The airline's Tel Aviv office said 49 passengers boarded the plane there for Rome and the United States. They included 17 Americans (plus a baby) 13 Japanese, four Italians, four French, three Indians, two Iranians, two Israelis, two Sri Lankans, an Australian and a Canadian. The nationalities of 30 other passengers and the nine crew members were not immediately known at the time. Reuters reported a total of 37 Americans aboard.
In Beirut, it was reported that a Palestinian youth organization claimed it had put a guerrilla on the plane with a bomb. However, a spokesman for TWA said sabotage was "highly unlikely."[1] Later, the National Transportation Safety Board determined that the plane was indeed destroyed by a bomb hidden in the cargo hold, which caused structural failure resulting in uncontrollable flight.

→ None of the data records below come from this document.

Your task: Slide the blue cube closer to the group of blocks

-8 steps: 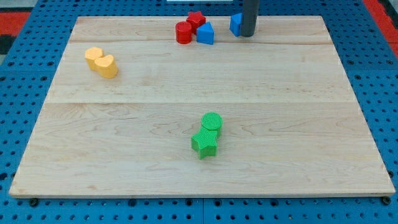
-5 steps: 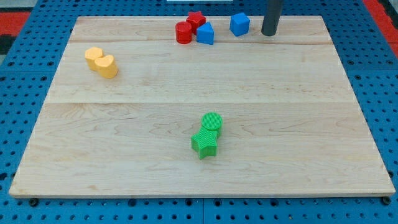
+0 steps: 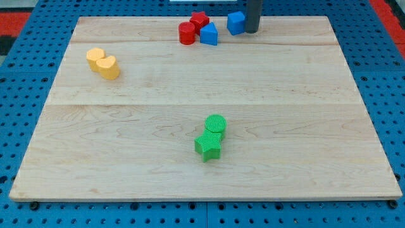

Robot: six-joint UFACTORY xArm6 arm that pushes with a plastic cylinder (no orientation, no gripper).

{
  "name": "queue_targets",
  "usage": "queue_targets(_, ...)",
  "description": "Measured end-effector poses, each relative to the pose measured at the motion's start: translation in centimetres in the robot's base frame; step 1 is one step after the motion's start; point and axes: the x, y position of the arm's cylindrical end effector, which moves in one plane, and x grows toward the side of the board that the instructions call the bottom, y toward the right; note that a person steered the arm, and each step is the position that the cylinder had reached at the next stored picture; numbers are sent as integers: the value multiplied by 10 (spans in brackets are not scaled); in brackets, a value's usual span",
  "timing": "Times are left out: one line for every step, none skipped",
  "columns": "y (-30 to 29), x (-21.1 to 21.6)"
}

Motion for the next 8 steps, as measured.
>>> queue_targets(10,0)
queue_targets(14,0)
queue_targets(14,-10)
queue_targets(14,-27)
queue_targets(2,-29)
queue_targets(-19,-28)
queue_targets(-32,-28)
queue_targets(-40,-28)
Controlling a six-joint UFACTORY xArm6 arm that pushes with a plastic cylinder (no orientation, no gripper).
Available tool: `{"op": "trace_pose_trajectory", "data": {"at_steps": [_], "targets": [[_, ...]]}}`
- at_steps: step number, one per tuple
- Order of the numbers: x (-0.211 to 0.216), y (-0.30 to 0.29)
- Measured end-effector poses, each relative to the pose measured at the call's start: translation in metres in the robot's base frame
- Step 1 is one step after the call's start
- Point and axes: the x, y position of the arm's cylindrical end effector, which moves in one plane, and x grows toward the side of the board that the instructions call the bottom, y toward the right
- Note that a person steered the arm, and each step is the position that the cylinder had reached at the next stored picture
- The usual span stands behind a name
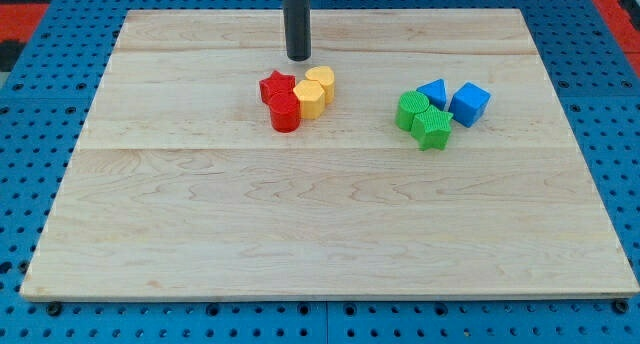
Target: Move the arm to the top right of the yellow heart
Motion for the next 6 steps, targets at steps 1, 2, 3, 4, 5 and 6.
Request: {"op": "trace_pose_trajectory", "data": {"at_steps": [1,2,3,4,5,6], "targets": [[-0.001,0.0],[-0.001,0.001],[-0.013,0.016],[-0.012,0.063],[0.024,0.071],[0.034,0.055]]}}
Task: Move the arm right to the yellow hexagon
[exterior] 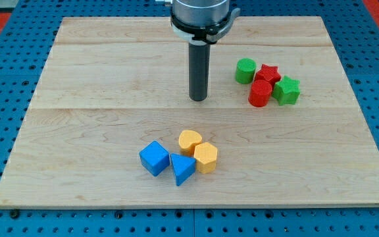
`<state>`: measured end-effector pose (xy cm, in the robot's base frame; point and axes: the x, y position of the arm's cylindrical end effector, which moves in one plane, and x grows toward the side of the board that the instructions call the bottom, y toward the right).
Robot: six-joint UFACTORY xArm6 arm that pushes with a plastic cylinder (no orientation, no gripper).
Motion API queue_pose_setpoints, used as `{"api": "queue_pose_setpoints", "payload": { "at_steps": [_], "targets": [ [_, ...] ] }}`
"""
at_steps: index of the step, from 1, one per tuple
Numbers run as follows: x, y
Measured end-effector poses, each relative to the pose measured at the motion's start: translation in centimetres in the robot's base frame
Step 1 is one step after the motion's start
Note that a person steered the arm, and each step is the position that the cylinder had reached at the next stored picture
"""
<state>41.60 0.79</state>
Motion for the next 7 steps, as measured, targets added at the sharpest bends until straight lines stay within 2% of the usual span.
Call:
{"api": "queue_pose_setpoints", "payload": {
  "at_steps": [3, 5, 7],
  "targets": [
    [-1.9, -1.9],
    [-2.0, -5.5],
    [-2.5, -5.5]
  ]
}}
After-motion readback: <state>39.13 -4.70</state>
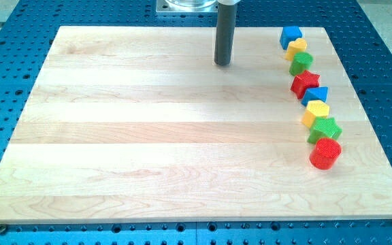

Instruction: Move the blue cube diagonally top left to the green circle

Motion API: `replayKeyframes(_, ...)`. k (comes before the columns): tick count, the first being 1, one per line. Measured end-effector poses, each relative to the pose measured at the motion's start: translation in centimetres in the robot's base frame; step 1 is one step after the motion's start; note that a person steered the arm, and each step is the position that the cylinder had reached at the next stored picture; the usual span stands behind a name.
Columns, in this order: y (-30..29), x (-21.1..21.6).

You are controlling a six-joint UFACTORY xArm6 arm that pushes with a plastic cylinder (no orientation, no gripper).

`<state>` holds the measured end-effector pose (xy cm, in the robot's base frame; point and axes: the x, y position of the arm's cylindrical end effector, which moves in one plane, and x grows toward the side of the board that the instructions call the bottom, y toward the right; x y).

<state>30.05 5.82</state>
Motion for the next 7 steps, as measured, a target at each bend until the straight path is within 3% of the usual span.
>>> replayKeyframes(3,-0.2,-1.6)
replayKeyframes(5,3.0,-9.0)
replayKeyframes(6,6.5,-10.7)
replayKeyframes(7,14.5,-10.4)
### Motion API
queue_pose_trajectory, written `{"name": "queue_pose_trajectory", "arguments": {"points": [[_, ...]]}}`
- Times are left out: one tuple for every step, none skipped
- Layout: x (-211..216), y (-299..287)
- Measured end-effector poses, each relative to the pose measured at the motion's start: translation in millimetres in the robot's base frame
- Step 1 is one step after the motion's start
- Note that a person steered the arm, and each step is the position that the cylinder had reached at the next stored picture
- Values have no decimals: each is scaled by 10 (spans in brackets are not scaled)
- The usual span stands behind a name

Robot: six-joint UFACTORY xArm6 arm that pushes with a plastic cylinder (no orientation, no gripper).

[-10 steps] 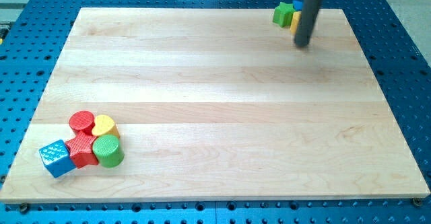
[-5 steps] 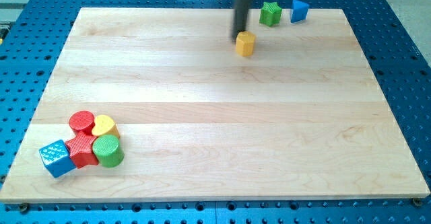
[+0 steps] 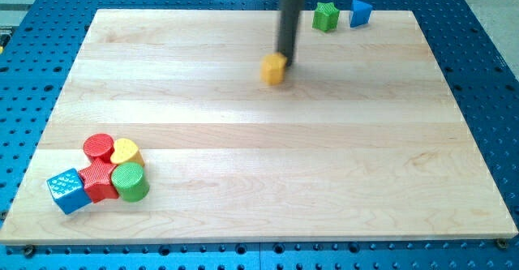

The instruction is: Move the yellow blocks to the red blocks

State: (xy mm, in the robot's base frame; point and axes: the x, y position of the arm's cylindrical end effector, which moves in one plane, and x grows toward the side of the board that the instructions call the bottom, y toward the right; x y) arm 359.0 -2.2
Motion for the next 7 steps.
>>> {"name": "queue_pose_trajectory", "arguments": {"points": [[626, -1247], [430, -1144], [224, -367], [608, -413], [1160, -1166], [1258, -1172], [1293, -576]]}}
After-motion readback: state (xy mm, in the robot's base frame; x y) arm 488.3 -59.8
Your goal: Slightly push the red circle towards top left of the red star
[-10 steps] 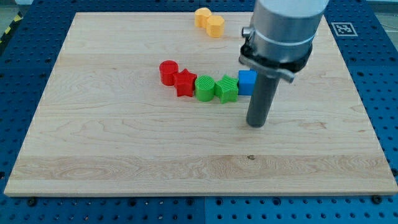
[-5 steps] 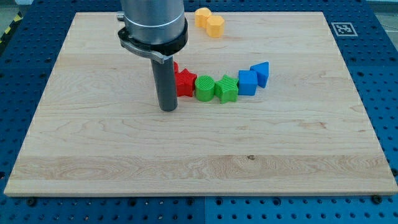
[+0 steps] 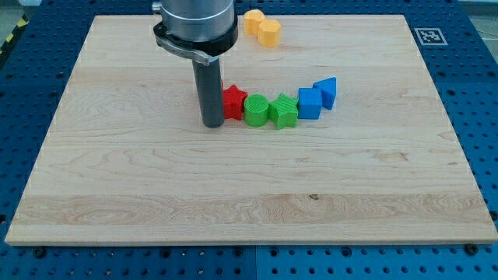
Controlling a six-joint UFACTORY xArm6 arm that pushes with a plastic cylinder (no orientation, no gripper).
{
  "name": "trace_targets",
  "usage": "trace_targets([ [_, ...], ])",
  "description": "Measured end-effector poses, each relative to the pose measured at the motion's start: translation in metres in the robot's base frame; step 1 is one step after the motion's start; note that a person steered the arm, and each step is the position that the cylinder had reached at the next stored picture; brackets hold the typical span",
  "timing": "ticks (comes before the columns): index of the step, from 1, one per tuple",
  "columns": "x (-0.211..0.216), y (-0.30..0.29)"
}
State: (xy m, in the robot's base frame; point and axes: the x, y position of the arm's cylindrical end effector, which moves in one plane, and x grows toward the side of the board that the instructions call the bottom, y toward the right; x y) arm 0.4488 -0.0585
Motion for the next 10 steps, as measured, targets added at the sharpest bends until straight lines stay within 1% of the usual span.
trace_targets([
  [6, -0.005, 0.005],
  [7, -0.005, -0.005],
  [8, -0.011, -0.037],
  [10, -0.029, -0.032],
])
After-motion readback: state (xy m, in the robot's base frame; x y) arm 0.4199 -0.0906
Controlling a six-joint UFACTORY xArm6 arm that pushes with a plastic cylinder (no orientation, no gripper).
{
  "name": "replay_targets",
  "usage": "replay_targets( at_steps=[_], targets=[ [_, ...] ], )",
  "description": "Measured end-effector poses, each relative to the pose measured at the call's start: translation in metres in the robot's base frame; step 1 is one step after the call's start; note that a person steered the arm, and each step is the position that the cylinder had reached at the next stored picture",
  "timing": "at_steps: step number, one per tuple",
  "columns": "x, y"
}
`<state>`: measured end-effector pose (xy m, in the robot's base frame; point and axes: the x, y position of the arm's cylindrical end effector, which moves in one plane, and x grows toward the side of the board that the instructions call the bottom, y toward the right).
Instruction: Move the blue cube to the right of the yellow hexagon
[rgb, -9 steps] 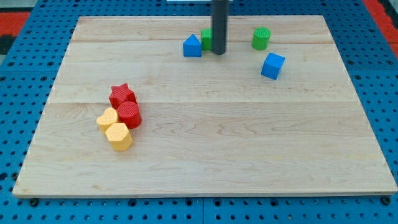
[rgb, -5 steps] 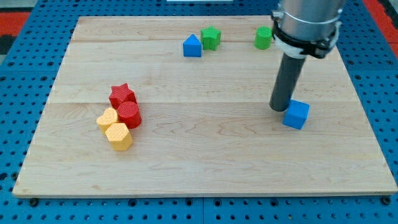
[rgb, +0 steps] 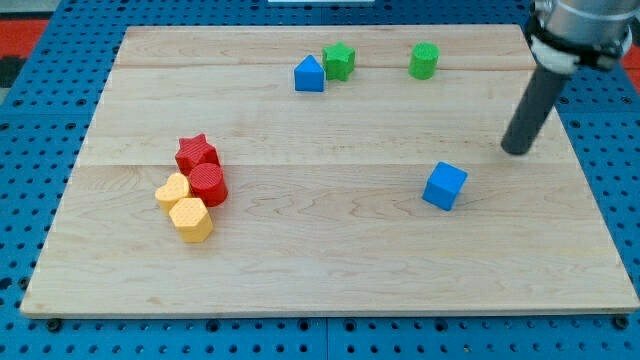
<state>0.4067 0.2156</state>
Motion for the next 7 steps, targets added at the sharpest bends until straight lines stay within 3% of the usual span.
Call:
replay_targets(
  at_steps=[2,3,4,5,7],
  targets=[
    [0.055,-0.050],
    [0.017,-0.083],
    [0.039,-0.109],
    [0.080,-0.084],
    [0.094,-0.074]
  ],
)
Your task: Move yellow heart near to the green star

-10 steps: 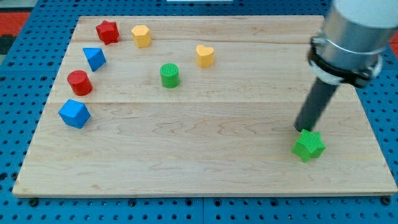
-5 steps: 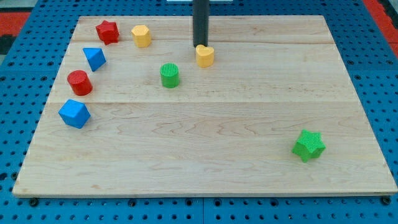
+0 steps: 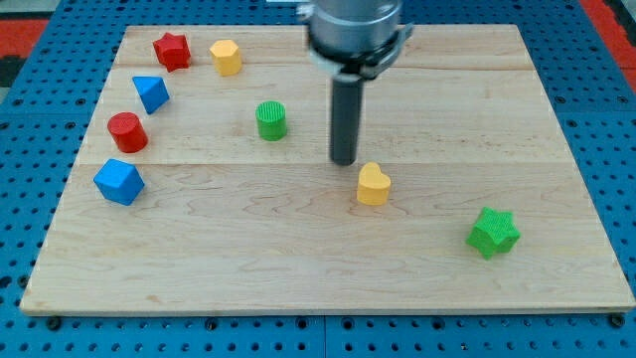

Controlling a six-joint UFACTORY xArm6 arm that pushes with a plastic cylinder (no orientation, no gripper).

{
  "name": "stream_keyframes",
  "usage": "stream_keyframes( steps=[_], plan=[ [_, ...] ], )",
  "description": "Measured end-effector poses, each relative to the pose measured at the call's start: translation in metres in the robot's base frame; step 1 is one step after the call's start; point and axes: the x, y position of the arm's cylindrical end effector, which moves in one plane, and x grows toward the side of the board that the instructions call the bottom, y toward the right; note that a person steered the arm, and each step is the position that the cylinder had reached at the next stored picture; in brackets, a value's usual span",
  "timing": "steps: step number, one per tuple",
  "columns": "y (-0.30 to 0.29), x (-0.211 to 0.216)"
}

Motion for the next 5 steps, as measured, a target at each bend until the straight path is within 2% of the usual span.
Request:
stream_keyframes(
  steps=[1, 2, 3, 4, 5],
  plan=[
    [0.079, 0.018],
    [0.052, 0.008],
    [0.115, 0.012],
    [0.14, 0.014],
    [0.182, -0.005]
  ],
)
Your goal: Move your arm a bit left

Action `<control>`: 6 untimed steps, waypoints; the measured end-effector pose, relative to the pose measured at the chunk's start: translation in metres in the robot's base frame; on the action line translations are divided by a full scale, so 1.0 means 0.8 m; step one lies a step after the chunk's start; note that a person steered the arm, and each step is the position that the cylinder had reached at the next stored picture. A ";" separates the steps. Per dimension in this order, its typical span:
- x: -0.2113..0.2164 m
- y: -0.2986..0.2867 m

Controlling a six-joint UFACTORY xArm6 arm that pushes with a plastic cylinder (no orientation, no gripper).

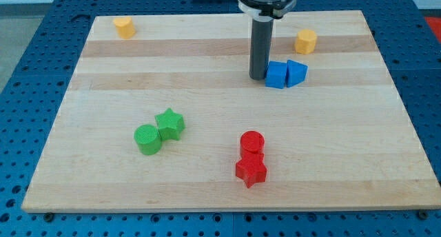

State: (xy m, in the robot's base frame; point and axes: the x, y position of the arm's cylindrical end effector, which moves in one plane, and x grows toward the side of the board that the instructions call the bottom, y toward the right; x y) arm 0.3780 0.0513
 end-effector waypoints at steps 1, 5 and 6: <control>0.000 -0.014; 0.000 -0.051; 0.000 -0.071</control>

Suspicion has fallen on Abu Nidal and his terror organization. This was the first known instance of a young Arab boarding an American plane in a suicide mission,[2] predating the September 11 attacks by nearly three decades.
In January 2009, the Associated Press published an investigation saying that Khalid Duhham Al-Jawary, responsible for the 1973 New York City bomb plot, was linked to the bombing of TWA Flight 841.[3]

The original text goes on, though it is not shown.